It means redefining structure from the inside out.
Retirement as a Living Process, Not a Future Goal
Many people postpone dreams, passions, and self-care until after retirement.
But retirement is not the only moment we are allowed to pause or reinvent ourselves.
What if we allowed small retirements every day?
A retirement from stress — A retirement from rushing — A retirement from ignoring our needs — A retirement from pretending the body is a machine?
This is the essence of wellness: a rhythm of renewal woven into everyday life.
We often dream of living to 100 — or even to 108. And I love the idea of 108.
In many traditions, 108 is a sacred number, reflected in the beads of a mala used for meditation, prayer, and intention.
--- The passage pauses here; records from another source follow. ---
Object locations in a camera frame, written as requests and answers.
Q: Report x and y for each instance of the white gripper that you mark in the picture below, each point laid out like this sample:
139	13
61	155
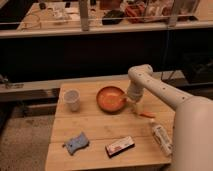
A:
134	92

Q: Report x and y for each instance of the orange ceramic bowl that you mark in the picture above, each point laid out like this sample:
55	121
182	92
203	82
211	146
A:
111	99

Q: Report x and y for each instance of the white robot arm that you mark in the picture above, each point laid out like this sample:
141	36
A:
193	120

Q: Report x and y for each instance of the orange carrot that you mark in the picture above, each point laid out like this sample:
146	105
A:
146	114

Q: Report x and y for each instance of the white plastic cup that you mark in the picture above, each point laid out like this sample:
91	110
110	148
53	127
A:
72	99

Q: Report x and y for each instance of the black crate on right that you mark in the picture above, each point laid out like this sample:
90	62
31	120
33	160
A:
198	67

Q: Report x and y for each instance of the black bag on shelf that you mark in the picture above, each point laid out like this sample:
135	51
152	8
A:
112	17

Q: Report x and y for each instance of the red item on shelf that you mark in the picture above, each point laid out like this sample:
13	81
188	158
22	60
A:
135	12

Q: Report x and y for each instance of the blue sponge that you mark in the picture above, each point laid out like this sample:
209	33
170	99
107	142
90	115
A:
77	143

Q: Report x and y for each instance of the grey metal post right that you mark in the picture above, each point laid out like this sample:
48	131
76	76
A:
174	13

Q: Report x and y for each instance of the grey metal post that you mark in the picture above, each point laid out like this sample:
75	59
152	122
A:
174	13
83	9

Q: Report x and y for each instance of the grey metal post left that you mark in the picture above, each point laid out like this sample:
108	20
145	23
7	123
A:
83	9

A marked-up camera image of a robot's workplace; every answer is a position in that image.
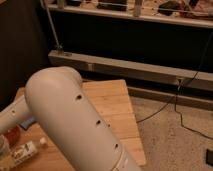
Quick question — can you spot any clear bottle with white cap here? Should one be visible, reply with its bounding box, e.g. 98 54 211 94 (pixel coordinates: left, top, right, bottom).
0 134 48 171

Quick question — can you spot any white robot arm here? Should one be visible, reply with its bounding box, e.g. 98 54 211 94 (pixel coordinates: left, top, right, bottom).
0 66 141 171

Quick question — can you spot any red ceramic bowl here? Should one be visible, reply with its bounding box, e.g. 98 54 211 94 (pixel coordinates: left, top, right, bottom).
4 126 20 146

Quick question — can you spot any metal pole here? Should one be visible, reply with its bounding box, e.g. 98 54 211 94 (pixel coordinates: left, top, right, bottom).
42 0 63 53

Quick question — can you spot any grey baseboard heater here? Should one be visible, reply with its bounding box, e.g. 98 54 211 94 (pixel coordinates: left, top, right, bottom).
48 49 213 111

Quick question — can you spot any wooden shelf with clutter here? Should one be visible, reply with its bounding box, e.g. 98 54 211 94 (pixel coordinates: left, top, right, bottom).
40 0 213 29

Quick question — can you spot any black box on floor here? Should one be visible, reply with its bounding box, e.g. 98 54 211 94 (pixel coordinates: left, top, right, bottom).
206 149 213 166

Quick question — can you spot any black cable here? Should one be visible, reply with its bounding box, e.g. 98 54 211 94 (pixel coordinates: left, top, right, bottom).
136 29 213 141
Each bead represents a cycle — a breath, a mantra, a moment of awareness.
108 cycles of presence. 108 invitations to return to yourself.
If we think of life this way, longevity doesn’t depend on savings, retirement plans, or how many holidays we take.
It depends on how many moments of presence we live each day, how many times we return to our breath, and how often we honor our rhythm instead of society’s schedule.
Maybe living to 108 is not about adding more years to your life, but adding more presence to your years.
We don’t need to wait for summer holidays or milestone birthdays to permit ourselves to live more gently, more consciously, more embodied.
Your body is speaking every day. Your circadian rhythm guides you every moment; your well-being is a continuous conversation, not a plan.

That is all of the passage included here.